With the line containing "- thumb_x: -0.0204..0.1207" as the starting point, write out each line exactly through the final line of the listing, both ends included.

::::::::

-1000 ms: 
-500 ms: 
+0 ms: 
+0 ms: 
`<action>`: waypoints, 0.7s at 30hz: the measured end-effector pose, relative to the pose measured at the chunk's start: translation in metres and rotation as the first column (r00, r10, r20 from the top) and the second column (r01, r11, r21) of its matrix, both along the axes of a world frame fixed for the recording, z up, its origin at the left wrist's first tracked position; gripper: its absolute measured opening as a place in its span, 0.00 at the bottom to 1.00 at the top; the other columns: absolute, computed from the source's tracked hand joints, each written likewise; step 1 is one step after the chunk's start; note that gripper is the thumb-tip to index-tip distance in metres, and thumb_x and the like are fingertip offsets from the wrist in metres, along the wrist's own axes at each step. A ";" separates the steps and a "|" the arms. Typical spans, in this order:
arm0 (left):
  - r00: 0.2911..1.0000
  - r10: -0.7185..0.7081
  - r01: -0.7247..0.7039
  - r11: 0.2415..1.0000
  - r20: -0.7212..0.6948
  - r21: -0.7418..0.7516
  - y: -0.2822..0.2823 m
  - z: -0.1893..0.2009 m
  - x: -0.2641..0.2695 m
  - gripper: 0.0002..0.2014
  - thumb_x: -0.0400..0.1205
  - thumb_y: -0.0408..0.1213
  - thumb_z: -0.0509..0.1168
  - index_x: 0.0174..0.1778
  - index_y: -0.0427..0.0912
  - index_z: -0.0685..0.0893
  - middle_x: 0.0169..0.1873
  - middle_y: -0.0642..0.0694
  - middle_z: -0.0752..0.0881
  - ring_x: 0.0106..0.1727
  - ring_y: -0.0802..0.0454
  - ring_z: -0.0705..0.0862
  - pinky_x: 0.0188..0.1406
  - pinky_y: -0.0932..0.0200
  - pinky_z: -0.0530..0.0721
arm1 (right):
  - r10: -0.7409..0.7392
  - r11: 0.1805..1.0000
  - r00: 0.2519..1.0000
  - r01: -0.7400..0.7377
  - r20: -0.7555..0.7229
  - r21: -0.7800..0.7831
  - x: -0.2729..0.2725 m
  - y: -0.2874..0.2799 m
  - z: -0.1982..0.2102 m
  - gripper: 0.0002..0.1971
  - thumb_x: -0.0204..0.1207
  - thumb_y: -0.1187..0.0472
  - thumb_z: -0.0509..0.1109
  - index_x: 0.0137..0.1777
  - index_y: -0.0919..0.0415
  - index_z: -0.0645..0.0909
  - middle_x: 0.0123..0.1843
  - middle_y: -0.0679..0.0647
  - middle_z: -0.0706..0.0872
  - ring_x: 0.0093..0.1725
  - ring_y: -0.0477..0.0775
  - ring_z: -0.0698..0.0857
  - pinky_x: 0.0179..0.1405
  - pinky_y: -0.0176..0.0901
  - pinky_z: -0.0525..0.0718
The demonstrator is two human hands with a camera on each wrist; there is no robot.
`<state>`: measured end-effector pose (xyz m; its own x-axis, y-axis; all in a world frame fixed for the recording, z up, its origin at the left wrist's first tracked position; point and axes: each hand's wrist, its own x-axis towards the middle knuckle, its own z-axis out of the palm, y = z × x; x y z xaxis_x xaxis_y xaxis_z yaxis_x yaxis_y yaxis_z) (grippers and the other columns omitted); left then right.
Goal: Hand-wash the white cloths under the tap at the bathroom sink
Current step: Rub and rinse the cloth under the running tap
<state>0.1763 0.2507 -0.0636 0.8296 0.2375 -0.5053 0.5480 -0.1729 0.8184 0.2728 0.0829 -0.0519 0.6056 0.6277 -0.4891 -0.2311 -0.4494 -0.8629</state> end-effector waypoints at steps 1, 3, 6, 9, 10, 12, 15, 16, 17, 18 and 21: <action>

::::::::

EXERCISE RESULT >>
  - thumb_x: -0.0204..0.1207
  - thumb_y: -0.1187..0.0472
  - thumb_z: -0.0509..0.1109
  - index_x: 0.0137..0.1777
  - index_y: -0.0919..0.0415
  - index_z: -0.0645..0.0909
  - middle_x: 0.0123..0.1843
  - middle_y: -0.0679..0.0647
  - middle_z: -0.0706..0.0872
  - ring_x: 0.0093..0.1725
  - ring_y: -0.0477..0.0775
  - ring_z: -0.0698..0.0857
  - pinky_x: 0.0179..0.1405
  - pinky_y: -0.0176..0.0901
  - pinky_z: -0.0525..0.0718
The demonstrator is two human hands with a camera on each wrist; there is no robot.
`<state>`: measured end-effector pose (xyz m; its own x-axis, y-axis; all in a world frame fixed for the recording, z up, its origin at the left wrist's first tracked position; point and axes: each hand's wrist, its own x-axis towards the middle knuckle, its own z-axis out of the palm, y = z × x; x y z xaxis_x xaxis_y xaxis_z yaxis_x yaxis_y yaxis_z) (grippers and the other columns omitted); left then right.
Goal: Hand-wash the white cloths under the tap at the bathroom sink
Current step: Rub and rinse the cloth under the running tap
<state>0.1763 0.2507 -0.0636 0.8296 0.2375 -0.5053 0.5480 -0.1729 0.8184 0.2728 0.0829 -0.0519 0.6056 0.6277 -0.4891 -0.2311 -0.4494 -0.8629</state> end-effector waypoints at steps 1, 3, 6, 9, 10, 12, 15, 16, 17, 18 and 21: <action>

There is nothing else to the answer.